By fall Lee had inspired her husband to join Weight Watchers with her, so they could eat well together. He has lost 20 pounds so far. Their favorite trick? To mix in lots of vegetables with their meals.
“I know I’m a volume eater,” Lee said with a laugh. “I like to see a lot on my plate.”
She even made it through the holidays, opting for a small sliver of her very favorite food—homemade sweet potato pie.
A year after what seemed like her last-ditch effort to lose weight, Lee has lost 85 pounds, dropping from a size 24 to a size 10.
Asked for a highlight of her accomplishment, Lee said it was not about buying and showing off some new clothes, although she says it is nice to know she is now almost the same weight as when she met her husband in 1978.

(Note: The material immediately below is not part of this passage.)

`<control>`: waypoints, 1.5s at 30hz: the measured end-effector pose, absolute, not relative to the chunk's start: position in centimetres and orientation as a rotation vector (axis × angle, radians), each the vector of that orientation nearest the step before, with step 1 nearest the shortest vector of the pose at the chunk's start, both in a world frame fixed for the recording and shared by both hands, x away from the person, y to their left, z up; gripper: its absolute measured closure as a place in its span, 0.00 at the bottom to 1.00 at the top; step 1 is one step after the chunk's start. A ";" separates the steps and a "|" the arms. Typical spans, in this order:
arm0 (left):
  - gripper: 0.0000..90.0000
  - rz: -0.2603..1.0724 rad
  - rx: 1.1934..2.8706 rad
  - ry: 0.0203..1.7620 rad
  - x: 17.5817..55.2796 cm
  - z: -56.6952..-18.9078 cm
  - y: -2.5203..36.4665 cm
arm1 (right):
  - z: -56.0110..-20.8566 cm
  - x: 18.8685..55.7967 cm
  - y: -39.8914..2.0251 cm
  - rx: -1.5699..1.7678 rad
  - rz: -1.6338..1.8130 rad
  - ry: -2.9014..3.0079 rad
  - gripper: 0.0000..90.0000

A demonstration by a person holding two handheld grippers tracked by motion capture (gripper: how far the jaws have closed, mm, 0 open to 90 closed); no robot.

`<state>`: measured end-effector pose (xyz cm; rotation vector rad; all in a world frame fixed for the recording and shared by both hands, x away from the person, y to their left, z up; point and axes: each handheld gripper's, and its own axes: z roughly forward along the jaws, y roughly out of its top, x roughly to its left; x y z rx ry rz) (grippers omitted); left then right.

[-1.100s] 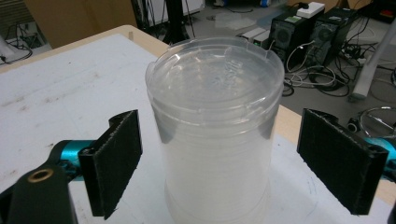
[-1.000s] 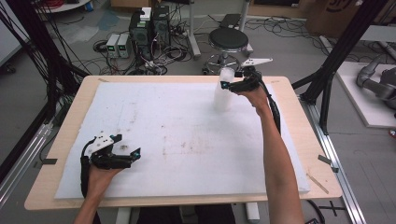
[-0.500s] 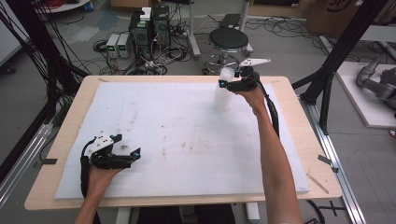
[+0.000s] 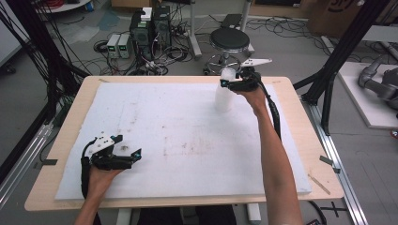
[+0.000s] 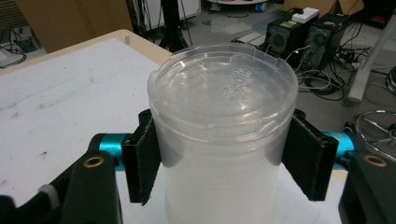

It’s not even that she can do push-ups, now challenging her young nephews to a throw-down. (But that is pretty fun.)
Instead, she said, it’s how a colleague, also over 50, felt encouraged. “She said that if I could do it, maybe she could, too,” explained Lee. “I felt so good about that.”
These days, Lee’s blood sugar levels are “looking great,” so she is reevaluating her medication soon with her physician. She feels that being a lifelong Weight Watchers member is essential, with monthly weigh-ins demanding she stay within 2 pounds of her goal weight.
“The one thing that made me successful was that I finally had everything in alignment,” said Lee of her success. “My heart, my soul, and my mind were committed together to doing this.”